Sin apenas recuerdos de la Calamocha del pasado año, sin fotos que volver a mirar, consciente de los saludos perdidos e igualmente de las conversaciones que ya nunca tendrán lugar. Caras que ya no encontraré, sonrisas perdidas, abrazos imposibles ausentes todos los besos del mundo. Sin poder acercarme a dar vuelta de nada ni de nadie. Ni de la casa donde nací ni del cementerio donde mi padre espera. Meses convertidos en años, horas en días. Un año que serán dos si no tres y el número de contagios publicado a diario a media tarde dando fe de que el pueblo se desangra.



Supongo lejos de ser el único calamochino de la diáspora, habrá otros muchos en mí misma situación. Alejados del pueblo algunos pasamos los días viendo viejas cintas del oeste tarde tras tarde para olvidar el presente y el futuro más cercano. Y no teniendo pasado reciente como no tenemos todo se complica aún más. En mi caso siento como cada día me distancio un poco más. A veces hasta me olvido de dar vuelta de la red y ver cómo va el pueblo tras el negro enero a pesar de lo mucho que nevó. La radio, la televisión, el comarcal han pasado a un segundo plano y me olvido de llamar a unos y otros. De saludar y de preguntar, “¡Hola! ¿cómo va todo?” Todo porque tengo miedo de escuchar lo que no quiero oír, que uno y otro está contagiado, que anda aquel por Teruel que ayer tarde enterraron a uno más y lo peor de todo que no haga cuenta con volver porque esto no se acaba.

Siento por instantes como me alejo de Calamocha sin importarme y no es así. No quiero que sea así, quiero volver como si nada hubiera sucedido, ¿un imposible? lo sé, pero lo quiero. Que el agua de la Fuente del Bosque, nacimiento de todo lo calamochino, nunca se pudo beber, lo sé, pero la bebi. El caso es que me falta algo y me sobra cansancio. Unos meses más, otro año más de confinamiento y miedo y tal vez habré dejado de ser calamochino, comenzado a olvidar.

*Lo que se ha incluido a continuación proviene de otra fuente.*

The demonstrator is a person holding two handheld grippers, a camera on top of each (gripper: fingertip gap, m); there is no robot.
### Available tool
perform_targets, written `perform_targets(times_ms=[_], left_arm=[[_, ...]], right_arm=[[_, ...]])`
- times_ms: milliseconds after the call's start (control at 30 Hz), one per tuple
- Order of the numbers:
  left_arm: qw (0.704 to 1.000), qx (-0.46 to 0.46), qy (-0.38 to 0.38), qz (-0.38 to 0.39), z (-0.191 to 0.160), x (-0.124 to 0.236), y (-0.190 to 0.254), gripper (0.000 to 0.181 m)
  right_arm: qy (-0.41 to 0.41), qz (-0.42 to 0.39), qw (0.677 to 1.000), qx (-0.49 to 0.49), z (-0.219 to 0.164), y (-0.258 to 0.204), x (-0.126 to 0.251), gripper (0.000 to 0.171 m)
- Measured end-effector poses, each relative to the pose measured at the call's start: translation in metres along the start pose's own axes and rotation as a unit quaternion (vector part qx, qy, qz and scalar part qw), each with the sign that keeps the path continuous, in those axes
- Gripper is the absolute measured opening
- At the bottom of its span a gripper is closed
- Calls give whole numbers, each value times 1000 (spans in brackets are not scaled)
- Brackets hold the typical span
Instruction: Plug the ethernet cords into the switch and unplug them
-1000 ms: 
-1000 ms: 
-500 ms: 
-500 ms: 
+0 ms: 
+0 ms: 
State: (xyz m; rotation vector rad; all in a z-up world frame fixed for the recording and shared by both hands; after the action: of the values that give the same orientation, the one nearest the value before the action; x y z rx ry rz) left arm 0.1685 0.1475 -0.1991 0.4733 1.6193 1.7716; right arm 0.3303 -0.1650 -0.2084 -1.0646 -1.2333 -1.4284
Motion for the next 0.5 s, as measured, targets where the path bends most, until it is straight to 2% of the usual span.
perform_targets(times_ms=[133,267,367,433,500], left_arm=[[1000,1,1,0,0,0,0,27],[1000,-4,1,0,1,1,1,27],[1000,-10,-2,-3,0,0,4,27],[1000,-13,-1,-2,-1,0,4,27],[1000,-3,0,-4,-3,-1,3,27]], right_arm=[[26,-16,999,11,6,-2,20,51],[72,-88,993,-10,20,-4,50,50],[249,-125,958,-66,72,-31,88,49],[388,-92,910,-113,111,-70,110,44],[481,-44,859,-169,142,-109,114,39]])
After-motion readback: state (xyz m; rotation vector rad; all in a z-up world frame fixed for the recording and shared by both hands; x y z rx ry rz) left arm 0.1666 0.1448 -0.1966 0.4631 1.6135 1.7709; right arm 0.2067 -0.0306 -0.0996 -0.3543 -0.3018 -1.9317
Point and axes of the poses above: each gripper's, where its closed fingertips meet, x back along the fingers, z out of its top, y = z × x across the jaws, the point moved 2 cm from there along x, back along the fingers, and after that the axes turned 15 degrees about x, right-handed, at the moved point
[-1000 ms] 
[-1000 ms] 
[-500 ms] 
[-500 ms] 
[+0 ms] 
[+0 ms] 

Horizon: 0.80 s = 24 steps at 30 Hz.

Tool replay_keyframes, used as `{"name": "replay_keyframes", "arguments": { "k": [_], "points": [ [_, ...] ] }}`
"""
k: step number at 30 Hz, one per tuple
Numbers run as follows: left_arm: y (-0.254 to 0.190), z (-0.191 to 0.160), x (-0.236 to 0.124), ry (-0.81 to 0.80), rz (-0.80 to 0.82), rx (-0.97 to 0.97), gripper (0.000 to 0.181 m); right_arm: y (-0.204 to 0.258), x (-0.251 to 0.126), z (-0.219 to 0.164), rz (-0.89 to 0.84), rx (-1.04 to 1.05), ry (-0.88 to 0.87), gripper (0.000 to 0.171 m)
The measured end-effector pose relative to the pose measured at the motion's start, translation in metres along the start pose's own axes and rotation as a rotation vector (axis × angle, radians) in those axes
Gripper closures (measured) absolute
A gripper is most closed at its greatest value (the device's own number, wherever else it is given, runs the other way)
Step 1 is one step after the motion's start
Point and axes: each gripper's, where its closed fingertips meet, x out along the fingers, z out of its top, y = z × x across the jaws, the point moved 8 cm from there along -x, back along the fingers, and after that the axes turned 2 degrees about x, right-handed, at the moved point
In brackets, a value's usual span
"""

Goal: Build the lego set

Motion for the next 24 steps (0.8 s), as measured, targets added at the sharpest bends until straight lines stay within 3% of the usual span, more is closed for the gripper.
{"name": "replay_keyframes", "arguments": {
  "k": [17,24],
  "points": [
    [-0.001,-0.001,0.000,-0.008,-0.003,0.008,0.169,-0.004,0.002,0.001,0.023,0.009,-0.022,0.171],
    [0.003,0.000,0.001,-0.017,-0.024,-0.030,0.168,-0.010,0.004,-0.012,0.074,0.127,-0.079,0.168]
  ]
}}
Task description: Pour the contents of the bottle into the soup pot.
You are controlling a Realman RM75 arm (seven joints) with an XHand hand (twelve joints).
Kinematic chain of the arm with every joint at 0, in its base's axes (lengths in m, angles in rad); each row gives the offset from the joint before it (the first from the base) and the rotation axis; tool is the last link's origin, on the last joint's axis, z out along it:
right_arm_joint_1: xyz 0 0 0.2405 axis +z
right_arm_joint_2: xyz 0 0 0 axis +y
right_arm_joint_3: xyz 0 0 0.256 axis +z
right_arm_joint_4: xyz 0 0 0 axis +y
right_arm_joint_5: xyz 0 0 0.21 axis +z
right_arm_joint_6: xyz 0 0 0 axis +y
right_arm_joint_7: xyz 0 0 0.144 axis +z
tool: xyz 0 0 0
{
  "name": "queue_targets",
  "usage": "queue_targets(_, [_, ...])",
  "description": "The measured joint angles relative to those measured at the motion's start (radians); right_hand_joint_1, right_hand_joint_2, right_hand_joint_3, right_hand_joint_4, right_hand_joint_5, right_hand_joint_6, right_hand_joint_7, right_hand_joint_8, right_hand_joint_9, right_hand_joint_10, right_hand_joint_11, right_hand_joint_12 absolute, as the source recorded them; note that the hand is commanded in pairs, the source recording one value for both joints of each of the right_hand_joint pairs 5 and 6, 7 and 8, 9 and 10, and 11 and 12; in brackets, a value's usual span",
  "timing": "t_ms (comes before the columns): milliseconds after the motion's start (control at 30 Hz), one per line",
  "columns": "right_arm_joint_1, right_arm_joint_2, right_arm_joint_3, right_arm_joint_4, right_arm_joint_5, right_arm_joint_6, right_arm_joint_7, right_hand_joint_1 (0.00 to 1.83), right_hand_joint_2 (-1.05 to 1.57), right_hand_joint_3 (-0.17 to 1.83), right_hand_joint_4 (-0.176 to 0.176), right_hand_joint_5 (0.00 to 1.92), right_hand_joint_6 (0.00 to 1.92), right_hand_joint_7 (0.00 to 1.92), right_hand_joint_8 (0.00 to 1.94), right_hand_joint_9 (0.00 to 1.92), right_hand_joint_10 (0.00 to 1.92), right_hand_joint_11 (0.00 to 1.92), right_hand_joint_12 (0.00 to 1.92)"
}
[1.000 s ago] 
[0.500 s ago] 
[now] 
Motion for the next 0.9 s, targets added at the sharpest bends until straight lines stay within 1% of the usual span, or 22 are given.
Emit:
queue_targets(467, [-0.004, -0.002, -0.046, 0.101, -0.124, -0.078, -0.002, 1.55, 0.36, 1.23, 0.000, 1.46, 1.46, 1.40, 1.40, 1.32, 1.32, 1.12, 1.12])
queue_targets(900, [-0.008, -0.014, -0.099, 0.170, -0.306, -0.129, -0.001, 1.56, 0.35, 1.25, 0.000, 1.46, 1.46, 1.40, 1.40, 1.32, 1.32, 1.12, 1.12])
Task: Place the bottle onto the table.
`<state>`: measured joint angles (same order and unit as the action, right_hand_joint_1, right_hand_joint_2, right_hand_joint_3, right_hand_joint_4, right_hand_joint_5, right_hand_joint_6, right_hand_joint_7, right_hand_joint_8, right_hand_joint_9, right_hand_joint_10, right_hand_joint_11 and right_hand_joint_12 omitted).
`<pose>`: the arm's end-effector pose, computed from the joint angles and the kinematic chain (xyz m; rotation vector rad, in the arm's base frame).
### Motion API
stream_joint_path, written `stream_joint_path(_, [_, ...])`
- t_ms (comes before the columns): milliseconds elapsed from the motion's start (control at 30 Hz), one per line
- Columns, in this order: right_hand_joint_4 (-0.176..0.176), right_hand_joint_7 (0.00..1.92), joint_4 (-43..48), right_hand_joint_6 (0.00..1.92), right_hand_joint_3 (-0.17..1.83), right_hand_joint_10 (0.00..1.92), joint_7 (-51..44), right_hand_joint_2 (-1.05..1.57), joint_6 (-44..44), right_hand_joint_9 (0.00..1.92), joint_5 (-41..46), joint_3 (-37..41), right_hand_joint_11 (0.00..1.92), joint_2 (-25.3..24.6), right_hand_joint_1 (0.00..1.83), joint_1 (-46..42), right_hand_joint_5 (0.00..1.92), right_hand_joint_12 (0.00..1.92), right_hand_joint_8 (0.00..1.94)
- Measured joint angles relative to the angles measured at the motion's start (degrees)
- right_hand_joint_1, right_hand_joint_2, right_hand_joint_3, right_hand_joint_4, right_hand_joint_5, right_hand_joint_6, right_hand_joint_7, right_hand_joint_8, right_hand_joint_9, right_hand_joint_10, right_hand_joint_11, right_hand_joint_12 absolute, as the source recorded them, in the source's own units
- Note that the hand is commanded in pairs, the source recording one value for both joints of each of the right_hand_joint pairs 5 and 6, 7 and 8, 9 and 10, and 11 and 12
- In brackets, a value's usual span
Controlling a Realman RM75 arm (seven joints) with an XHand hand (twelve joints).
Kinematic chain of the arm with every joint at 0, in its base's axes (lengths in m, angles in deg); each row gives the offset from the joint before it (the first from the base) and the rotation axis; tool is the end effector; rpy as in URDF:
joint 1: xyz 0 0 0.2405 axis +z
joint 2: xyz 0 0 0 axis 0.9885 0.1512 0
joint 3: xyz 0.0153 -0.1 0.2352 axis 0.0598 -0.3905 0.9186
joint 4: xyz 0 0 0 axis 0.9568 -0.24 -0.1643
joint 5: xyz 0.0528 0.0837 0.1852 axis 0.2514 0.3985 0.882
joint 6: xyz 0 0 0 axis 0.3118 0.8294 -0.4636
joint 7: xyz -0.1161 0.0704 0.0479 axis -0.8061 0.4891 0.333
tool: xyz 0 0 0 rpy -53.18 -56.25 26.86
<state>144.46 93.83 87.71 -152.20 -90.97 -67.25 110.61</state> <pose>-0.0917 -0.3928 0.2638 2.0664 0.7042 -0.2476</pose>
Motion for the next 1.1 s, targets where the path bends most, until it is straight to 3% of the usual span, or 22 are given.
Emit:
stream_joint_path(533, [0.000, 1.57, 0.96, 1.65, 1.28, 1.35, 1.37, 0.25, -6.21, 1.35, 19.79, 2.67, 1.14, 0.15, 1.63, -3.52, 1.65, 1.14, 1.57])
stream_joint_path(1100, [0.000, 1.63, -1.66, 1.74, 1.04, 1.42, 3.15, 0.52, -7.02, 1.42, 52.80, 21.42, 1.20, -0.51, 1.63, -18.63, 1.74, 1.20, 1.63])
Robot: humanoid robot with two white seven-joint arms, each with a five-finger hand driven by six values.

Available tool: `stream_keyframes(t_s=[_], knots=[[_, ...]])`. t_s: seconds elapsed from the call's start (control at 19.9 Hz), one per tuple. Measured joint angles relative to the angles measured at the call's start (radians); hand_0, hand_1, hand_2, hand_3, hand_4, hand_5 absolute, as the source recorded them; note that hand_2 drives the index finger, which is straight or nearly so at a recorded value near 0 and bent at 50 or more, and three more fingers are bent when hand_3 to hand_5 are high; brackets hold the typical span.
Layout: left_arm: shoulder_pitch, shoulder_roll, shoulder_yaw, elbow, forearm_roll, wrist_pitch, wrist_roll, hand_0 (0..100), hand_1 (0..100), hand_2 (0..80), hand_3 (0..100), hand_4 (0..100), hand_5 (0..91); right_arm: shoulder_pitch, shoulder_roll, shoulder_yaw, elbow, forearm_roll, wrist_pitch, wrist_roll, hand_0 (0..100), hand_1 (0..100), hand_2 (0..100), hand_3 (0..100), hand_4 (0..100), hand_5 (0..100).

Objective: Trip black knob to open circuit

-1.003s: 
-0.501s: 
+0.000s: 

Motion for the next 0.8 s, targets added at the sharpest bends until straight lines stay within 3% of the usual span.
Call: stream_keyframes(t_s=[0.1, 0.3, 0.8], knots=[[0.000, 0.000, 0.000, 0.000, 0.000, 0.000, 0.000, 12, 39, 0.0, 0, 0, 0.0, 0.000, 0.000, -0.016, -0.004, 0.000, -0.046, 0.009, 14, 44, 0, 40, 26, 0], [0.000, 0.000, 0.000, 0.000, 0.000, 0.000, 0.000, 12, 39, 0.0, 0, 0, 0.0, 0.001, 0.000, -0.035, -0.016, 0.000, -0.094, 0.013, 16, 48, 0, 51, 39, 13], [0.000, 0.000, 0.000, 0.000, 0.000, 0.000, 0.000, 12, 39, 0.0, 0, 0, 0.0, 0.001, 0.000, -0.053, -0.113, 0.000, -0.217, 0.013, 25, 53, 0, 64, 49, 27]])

Y es que yo, Calamocha, sin ti, en realidad no soy nada y a veces me parece que ya nunca vaya a volver a verte, ¡cuánto te echo de menos!, no verte sonreír, no poder abrazarte. Y aunque ya nada vaya a ser como antes yo quiero volver y caminar entre tus calles y puertas mayormente cerradas. Recordar y dar lugar a nuevos recuerdos que vuelva con los días el futuro a ser lo más parecido posible al pasado. A los días felices que nos diste.

Publicado en El Comarcal del Jiloca 19 febrero 2021 


sábado, 30 de enero de 2021

Una suerte loca

Paso el Tío Vitos a casa de mis abuelos en el Peirón. Era mi padre un crio, lo recordaba a menudo, le tiro mano al porrón, se sentó y a escape comenzó a cascar de lo que traía el tiempo. La boda en segundas nupcias de aquel vecino mozo, viudo y sin hijos con una viuda de la comarca. “Ha tenido una suerte loca, a mi ver ella tiene tres hijos ya criaos, listos para ponerlos a trabajar y aviar la casa. Auge, una suerte loca, y además flamenca”. Pues algo así es lo que nos ha pasado a los nostálgicos amantes de los recuerdos a caballo entre el blanco y negro y el color con la publicación del libro Así en la tierra como en el suelo.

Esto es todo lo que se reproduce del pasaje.